Matthew Barnett comments on AI Alignment Open Thread August 2019

Matthew Barnett 6 Aug 2019 1:52 UTC
2 points
0
I don’t see any analog to mutually assured destruction, which seems like a pretty key feature with nukes.
Perhaps the appropriate analogy here would be two teams which both say “The other team is going to get to AI first if we don’t, and we prefer misalignment to losing, so we might as well push ahead.” The disanalogy here is that it’s not adversarial in the sense of being destructive (although it could be if they are enemies). But it’s analogous in the sense that they could either both decide to do nothing, or both decide to take the action. If they decide to take the action, they will both ensure their own destruction in the case of misalignment.
- Rohin Shah 6 Aug 2019 18:21 UTC
  3 points
  0
  Parent
  This still feels more analogous to Chernobyl? “The other team is going to get cheap nuclear energy first if we don’t, and we prefer a nuclear accident to losing, so we might as well push ahead.”

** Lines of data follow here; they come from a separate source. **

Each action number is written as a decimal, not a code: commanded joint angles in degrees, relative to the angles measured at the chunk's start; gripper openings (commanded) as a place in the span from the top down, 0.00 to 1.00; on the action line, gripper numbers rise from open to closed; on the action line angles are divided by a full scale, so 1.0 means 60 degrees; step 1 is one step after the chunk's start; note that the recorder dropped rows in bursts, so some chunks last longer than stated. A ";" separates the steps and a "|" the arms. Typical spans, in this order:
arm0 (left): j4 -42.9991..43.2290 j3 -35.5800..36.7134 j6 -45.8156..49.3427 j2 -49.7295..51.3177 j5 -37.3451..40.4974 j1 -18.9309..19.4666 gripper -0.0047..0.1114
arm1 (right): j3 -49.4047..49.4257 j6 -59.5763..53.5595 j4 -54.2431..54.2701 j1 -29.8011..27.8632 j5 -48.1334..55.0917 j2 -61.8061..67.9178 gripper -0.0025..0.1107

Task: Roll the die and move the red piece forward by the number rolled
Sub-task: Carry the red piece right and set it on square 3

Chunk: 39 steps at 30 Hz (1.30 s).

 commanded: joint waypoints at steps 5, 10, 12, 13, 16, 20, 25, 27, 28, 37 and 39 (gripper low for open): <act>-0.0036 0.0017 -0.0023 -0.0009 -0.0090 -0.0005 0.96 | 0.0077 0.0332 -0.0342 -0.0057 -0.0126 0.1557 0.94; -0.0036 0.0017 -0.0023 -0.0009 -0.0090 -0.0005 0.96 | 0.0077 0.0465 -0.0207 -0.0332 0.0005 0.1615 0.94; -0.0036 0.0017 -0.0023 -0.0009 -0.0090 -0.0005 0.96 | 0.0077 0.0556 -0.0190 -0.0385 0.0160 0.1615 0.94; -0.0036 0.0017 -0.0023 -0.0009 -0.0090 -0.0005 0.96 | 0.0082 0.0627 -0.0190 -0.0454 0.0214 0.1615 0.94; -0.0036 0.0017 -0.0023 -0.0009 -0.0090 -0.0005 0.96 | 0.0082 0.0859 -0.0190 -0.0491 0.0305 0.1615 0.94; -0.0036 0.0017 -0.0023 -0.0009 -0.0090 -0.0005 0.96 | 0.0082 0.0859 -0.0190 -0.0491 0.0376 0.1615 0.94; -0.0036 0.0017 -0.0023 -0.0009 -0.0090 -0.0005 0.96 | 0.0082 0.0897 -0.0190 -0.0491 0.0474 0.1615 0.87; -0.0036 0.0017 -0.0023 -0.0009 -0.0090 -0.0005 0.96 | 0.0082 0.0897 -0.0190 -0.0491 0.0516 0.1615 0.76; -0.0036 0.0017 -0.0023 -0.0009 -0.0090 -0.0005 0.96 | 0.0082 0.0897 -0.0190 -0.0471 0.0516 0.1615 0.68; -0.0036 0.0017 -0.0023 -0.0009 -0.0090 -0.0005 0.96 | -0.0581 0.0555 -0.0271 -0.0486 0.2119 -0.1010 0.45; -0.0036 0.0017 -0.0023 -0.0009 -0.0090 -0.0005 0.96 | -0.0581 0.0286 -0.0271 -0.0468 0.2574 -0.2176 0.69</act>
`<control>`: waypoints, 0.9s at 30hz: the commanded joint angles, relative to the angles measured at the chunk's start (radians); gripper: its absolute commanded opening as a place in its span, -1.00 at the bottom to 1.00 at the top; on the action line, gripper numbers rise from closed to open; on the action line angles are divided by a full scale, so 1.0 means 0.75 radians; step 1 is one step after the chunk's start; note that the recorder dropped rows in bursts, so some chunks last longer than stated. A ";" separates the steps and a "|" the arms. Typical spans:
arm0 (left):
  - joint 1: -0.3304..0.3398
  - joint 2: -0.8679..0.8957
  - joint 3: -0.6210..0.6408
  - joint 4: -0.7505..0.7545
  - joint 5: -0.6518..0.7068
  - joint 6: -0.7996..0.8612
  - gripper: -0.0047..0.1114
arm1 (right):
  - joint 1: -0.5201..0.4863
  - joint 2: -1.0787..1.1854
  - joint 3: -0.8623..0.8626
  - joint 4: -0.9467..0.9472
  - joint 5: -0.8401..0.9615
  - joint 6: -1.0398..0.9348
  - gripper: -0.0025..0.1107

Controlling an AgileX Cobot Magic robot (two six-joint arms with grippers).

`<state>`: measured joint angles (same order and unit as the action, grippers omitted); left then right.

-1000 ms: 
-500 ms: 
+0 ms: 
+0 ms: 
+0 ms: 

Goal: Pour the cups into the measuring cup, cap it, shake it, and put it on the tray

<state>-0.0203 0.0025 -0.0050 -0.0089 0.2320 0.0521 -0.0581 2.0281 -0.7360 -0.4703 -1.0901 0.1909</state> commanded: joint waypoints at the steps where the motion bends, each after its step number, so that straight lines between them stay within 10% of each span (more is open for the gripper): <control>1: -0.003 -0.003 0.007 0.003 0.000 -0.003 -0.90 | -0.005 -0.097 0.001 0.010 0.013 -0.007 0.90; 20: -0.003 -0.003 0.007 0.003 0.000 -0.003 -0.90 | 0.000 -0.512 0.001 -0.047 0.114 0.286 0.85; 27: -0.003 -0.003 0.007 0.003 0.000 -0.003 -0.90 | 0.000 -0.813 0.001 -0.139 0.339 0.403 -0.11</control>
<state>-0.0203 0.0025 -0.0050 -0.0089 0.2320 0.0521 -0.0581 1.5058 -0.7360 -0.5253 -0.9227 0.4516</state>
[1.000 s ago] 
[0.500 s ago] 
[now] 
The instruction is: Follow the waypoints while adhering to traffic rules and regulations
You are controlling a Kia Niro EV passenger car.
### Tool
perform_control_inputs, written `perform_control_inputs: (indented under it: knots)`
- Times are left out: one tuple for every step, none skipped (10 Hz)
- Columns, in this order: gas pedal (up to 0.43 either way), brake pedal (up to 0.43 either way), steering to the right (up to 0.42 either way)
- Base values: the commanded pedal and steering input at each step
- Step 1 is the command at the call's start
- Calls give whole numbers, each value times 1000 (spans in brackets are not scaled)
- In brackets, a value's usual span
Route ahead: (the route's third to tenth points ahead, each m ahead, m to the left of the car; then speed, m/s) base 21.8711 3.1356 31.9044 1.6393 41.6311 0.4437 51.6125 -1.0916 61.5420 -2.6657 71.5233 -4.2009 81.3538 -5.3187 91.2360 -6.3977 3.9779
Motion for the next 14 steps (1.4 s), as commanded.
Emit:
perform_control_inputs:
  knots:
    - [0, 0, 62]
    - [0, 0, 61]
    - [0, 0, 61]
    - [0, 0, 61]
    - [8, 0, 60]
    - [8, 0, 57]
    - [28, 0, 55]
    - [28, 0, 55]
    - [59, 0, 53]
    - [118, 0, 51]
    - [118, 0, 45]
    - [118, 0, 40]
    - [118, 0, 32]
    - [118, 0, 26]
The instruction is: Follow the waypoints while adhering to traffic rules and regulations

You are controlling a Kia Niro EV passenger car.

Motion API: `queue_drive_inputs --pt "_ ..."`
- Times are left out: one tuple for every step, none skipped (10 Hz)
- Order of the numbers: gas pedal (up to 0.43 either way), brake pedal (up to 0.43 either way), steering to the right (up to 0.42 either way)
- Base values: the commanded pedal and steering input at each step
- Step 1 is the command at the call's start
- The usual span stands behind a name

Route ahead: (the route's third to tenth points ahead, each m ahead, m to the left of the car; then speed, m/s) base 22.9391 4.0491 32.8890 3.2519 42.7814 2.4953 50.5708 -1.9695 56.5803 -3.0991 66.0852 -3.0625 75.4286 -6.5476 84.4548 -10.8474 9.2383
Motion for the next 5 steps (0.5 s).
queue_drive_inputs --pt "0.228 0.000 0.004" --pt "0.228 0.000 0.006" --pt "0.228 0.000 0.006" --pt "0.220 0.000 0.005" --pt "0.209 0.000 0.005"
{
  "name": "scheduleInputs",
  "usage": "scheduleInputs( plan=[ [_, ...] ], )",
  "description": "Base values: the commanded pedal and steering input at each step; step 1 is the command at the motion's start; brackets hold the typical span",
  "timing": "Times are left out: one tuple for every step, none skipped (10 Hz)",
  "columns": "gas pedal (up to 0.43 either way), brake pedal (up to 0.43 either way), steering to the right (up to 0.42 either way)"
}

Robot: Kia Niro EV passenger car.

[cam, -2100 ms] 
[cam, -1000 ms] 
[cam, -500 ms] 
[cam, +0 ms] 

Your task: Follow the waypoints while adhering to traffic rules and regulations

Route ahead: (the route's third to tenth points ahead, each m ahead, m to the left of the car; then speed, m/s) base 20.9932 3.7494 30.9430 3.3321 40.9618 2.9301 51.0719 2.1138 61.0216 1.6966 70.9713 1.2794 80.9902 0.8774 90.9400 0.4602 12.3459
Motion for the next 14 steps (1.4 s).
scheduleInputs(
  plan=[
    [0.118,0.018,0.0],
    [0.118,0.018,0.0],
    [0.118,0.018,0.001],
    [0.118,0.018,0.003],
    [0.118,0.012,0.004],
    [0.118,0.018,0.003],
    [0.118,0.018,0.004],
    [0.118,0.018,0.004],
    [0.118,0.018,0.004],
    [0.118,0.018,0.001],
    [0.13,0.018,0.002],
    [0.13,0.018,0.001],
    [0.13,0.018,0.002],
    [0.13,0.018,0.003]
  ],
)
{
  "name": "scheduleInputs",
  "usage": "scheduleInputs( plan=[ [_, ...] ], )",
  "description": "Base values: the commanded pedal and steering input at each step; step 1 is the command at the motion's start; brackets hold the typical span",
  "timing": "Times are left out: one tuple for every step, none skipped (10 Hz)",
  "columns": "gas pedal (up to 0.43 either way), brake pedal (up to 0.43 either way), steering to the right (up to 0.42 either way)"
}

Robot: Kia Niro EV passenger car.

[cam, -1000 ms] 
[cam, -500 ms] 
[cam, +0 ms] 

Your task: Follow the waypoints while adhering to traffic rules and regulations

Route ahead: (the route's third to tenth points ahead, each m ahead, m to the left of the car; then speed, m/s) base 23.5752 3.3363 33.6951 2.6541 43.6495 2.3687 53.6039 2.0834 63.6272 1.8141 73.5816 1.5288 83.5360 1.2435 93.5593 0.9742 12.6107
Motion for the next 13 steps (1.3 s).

  You might argue that obviously it doesn’t matter very much who gets nuclear energy first, so this wouldn’t apply. I’d respond that the benefit : cost ratio here seems similar to the benefit : cost ratio for AI where the benefit is “we build a singleton” and the cost is “misaligned AGI causes extinction”. Surely it’s significantly better for the other team to win and build a singleton than for you to build a misaligned AGI?
  (Separately, I think I would argue that the “we build a singleton” case is unlikely, but that’s not a crucial part of this argument.)